Using German data, including more than 10 million tweets, a new study published in the American Journal of Political Science demonstrates that the state of public discourse about immigration and support for radical right parties is influenced by perceived threats from ethnic and religious minorities.
Despite the fact that Twitter users’ location information is often inaccurate, the authors were still able to geolocate 189,368 users in 235 of Germany’s 261 constituencies. They found 5,512 Twitter accounts that only shared information about local landmarks and assumed that anyone who followed three or more of these accounts must be a resident of the area.
A daily measure of how closely the language used by parties on Twitter matched that of the public in a specific constituency was calculated using a natural language processing algorithm. Twitter users in any given constituency were assumed to be politically aligned with national parties based on this similarity metric.
According to researchers: “We study the role of perceived threats from other cultures induced by terrorist attacks and criminal events on public discourse and support for radical-right parties.
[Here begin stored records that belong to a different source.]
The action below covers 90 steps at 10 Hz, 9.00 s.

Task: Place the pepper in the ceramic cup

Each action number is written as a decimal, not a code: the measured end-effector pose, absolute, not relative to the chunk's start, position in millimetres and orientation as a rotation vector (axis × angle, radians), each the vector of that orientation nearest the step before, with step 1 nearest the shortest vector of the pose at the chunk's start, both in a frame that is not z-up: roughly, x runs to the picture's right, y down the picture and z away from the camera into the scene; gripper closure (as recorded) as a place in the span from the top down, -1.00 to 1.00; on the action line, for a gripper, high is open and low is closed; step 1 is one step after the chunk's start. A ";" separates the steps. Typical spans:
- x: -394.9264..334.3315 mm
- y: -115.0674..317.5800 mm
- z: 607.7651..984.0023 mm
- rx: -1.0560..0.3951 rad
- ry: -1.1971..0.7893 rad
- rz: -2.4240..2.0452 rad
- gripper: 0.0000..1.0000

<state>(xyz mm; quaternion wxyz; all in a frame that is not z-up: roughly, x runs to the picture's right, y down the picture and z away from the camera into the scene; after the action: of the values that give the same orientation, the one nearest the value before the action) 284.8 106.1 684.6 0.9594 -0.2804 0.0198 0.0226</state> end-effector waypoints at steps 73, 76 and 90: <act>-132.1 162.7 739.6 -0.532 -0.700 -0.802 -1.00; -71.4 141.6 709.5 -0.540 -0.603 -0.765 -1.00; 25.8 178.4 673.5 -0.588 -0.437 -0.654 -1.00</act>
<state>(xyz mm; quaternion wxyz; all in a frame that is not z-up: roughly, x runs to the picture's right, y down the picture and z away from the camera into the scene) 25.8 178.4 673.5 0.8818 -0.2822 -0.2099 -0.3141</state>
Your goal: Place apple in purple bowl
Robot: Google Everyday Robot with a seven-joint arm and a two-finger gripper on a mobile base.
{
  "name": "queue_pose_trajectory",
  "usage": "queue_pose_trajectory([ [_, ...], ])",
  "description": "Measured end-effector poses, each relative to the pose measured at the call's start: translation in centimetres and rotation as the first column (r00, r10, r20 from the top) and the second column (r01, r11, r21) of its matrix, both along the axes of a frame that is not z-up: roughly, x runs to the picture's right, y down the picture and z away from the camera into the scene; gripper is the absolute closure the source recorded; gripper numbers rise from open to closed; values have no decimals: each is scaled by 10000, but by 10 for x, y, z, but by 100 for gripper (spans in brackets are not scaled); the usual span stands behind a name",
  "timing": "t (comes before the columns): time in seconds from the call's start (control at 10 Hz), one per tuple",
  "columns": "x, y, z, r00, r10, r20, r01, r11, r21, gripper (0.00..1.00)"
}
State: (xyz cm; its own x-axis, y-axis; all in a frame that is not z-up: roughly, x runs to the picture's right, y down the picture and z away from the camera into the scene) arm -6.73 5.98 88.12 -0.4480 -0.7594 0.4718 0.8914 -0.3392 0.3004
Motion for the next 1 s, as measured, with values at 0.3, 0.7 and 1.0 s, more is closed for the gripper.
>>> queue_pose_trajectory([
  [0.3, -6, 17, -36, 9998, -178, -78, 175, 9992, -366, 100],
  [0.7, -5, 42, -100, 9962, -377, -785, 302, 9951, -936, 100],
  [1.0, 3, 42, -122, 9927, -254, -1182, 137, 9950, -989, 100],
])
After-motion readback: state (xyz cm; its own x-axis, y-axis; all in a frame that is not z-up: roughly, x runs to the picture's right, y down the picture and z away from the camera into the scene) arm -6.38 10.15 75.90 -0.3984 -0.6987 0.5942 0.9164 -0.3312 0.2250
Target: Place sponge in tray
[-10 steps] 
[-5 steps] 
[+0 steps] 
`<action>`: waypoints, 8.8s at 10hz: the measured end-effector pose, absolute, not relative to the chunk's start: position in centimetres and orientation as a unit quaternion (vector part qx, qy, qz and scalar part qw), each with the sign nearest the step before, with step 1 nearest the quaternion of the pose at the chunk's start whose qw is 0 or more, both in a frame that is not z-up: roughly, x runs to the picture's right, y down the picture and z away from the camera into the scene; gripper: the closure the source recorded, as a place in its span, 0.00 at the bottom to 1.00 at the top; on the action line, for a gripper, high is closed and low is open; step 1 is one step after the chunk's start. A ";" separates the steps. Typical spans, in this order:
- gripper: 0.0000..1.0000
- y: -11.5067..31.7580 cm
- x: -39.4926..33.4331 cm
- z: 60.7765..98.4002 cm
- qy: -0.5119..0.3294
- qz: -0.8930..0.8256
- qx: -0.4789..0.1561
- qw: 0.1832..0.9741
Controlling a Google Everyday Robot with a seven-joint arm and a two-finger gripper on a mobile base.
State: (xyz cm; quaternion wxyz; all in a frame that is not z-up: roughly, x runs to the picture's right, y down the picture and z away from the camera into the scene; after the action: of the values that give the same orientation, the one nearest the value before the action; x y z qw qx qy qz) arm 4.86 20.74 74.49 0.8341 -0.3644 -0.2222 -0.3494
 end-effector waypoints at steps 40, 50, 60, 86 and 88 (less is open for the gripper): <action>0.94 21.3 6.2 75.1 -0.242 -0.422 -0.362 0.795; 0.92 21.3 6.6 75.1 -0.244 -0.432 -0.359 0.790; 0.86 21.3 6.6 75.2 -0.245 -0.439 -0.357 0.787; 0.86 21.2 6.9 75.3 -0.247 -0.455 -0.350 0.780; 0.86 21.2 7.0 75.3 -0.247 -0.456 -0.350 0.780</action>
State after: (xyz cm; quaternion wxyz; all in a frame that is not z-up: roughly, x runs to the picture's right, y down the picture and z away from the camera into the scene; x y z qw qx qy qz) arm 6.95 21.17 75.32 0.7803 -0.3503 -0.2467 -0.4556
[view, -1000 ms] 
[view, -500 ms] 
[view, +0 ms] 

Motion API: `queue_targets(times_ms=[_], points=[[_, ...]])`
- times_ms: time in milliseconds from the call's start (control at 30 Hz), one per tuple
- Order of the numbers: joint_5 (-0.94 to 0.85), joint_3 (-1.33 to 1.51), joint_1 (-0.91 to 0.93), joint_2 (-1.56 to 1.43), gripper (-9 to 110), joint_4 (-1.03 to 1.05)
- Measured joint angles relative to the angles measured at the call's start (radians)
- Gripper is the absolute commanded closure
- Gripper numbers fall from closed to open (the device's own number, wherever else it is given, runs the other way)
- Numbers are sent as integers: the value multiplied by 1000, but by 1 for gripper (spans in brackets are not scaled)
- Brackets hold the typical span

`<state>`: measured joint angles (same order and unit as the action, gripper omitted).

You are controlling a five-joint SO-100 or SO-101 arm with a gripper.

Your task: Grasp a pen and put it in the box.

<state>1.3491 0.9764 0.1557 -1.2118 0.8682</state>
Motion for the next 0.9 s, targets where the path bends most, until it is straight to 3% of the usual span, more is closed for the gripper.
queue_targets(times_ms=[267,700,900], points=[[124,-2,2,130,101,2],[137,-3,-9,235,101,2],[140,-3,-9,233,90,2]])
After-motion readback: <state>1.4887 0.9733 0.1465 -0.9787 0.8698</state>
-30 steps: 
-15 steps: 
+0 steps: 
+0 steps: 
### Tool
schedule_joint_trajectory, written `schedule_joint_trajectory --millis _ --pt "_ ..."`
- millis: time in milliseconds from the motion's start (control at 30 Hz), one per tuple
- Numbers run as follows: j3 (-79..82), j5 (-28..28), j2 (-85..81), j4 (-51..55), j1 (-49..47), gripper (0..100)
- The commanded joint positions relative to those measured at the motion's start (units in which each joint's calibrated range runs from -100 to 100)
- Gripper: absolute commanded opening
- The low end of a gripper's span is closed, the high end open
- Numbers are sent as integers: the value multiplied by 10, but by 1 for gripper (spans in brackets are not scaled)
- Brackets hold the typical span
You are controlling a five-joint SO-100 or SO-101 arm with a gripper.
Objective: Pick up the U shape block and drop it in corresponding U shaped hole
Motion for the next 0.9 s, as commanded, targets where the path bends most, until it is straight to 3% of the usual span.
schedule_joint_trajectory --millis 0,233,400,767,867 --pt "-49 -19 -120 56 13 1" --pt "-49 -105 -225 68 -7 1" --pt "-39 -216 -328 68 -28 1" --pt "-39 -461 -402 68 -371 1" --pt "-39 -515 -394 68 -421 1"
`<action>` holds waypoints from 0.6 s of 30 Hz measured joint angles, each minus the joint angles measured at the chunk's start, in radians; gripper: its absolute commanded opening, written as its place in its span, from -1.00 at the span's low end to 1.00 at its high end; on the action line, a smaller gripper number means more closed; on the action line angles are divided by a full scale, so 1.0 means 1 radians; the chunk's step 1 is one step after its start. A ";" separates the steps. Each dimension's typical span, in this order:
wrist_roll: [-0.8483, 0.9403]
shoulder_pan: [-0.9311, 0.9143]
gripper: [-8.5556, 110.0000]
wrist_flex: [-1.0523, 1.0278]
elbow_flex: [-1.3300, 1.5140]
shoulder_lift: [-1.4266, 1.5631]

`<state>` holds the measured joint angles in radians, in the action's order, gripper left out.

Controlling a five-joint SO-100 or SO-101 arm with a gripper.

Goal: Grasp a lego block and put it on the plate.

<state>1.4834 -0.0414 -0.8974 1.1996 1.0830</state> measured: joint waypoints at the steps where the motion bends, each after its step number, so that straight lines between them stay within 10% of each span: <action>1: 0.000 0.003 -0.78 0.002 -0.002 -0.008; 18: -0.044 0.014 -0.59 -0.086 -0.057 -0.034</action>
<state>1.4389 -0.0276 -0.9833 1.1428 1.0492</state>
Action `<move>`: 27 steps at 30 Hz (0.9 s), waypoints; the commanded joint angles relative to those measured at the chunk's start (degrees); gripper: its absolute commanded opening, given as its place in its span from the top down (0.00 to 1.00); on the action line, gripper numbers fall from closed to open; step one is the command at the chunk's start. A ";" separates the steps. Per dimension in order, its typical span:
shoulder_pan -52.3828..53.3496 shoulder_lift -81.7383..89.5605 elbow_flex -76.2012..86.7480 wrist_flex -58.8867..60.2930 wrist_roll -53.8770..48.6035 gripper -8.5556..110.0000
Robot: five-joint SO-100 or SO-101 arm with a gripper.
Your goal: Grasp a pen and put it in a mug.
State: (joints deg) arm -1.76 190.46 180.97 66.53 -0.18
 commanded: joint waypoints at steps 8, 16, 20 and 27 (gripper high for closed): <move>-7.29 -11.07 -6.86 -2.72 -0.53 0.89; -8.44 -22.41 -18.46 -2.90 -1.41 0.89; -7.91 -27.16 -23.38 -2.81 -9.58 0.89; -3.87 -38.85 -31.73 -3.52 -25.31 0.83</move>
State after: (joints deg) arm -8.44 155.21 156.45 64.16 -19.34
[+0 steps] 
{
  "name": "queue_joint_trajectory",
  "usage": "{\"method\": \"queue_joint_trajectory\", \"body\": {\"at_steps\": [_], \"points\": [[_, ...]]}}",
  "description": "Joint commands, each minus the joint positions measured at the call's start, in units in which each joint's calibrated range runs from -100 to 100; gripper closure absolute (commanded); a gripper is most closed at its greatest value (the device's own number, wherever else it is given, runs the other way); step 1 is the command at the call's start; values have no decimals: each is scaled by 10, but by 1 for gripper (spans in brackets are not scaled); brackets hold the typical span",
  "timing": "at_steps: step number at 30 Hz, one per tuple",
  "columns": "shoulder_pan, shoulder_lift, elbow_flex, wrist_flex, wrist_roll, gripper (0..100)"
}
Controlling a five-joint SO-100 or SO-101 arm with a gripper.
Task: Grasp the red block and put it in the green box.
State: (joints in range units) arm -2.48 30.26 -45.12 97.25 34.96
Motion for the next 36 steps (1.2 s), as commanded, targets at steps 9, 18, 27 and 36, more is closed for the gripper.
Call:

We develop a rule which allocates Twitter users to electoral districts in Germany and use a machine-learning method to compute measures of textual similarity between the tweets they produce and tweets by accounts of the main German parties.”
“Using the exogenous timing of attacks, we find that, after an event, Twitter language becomes on average more similar to that of the main radical-right party, AfD. The result is driven by a larger share of tweets discussing immigrants and Muslims, common AfD topics, and by a more negative sentiment of these tweets. Shifts in language similarity are correlated with changes in vote shares between federal elections.”
“These results point to the role of perceived threats from minorities on the success of nationalist parties.”